What is needed: A faithful copy of the data is what is wanted, minus any pictures.

____ Data shown

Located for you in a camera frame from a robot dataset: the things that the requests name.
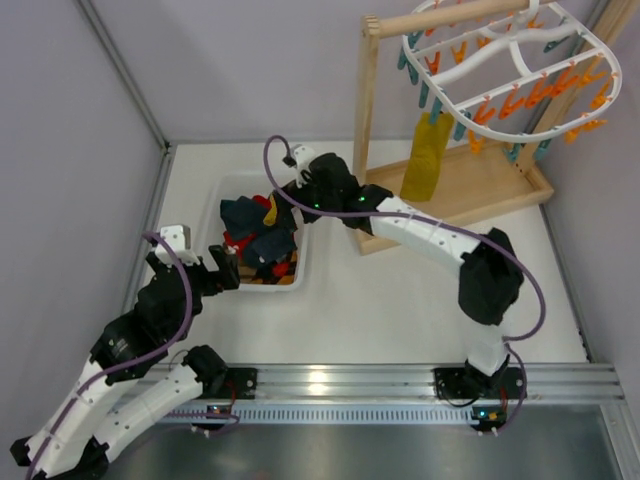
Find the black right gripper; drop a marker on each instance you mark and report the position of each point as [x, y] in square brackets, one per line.
[295, 198]

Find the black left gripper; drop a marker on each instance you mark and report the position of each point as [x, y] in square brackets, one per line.
[206, 275]

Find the dark navy sock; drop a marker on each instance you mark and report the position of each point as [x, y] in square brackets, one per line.
[271, 246]

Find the dark teal Santa sock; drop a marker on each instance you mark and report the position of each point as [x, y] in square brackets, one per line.
[242, 217]

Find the mustard yellow sock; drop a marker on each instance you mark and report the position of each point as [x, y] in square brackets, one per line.
[424, 166]

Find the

________

Solution below:
Located for you in a camera frame from a robot dataset: the things that the requests name.
Find the black right gripper; drop a marker on each instance you mark and report the position of each point as [x, y] in square brackets, one per line.
[295, 198]

Find the black left gripper; drop a marker on each instance you mark and report the position of each point as [x, y] in square brackets, one per line.
[206, 275]

Find the dark navy sock; drop a marker on each instance you mark and report the position of each point as [x, y] in square brackets, one per line.
[271, 246]

Find the dark teal Santa sock; drop a marker on each instance you mark and report the position of each point as [x, y] in square brackets, one per line.
[242, 217]

Find the mustard yellow sock; drop a marker on each instance you mark and report the position of each point as [x, y] in square brackets, one per line.
[424, 166]

Find the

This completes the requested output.